Instructions for the task >> For each line below that contains the word "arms", make a copy.

Raw data >>

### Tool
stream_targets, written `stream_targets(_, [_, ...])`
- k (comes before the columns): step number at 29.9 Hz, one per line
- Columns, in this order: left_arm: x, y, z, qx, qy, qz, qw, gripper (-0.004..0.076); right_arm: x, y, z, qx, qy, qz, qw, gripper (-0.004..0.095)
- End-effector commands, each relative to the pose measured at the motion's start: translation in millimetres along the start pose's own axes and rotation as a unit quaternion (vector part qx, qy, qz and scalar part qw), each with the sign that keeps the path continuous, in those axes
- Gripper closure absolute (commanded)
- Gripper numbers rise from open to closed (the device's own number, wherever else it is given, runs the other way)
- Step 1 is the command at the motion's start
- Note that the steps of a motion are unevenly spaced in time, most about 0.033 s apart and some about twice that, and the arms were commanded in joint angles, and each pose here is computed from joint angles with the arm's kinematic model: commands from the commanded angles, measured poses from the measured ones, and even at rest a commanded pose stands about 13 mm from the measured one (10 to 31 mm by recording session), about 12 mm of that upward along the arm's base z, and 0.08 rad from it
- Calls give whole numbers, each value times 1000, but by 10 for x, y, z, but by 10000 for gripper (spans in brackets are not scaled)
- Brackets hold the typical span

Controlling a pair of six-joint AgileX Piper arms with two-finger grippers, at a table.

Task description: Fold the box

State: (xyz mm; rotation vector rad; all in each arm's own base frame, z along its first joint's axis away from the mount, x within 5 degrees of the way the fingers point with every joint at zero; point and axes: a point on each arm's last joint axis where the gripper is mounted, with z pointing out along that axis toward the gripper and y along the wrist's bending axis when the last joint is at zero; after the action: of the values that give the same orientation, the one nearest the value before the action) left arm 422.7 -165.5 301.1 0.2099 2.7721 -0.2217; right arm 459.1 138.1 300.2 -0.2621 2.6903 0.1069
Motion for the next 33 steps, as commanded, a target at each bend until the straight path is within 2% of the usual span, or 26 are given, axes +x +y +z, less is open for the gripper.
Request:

Output of the exercise >>
- Note that the steps of a motion are unevenly spaced in time, most about 0.033 s apart and some about twice that, and the arms were commanded in joint angles, and each pose here is computed from joint angles with the arm's kinematic model: commands from the commanded angles, measured poses from the measured ones, and even at rest a commanded pose stands about 13 mm from the measured one (10 to 31 mm by recording session), about 12 mm of that upward along the arm's base z, and 0.08 rad from it
Controlling a pair of six-joint AgileX Piper arms with two-finger grippers, at a table.

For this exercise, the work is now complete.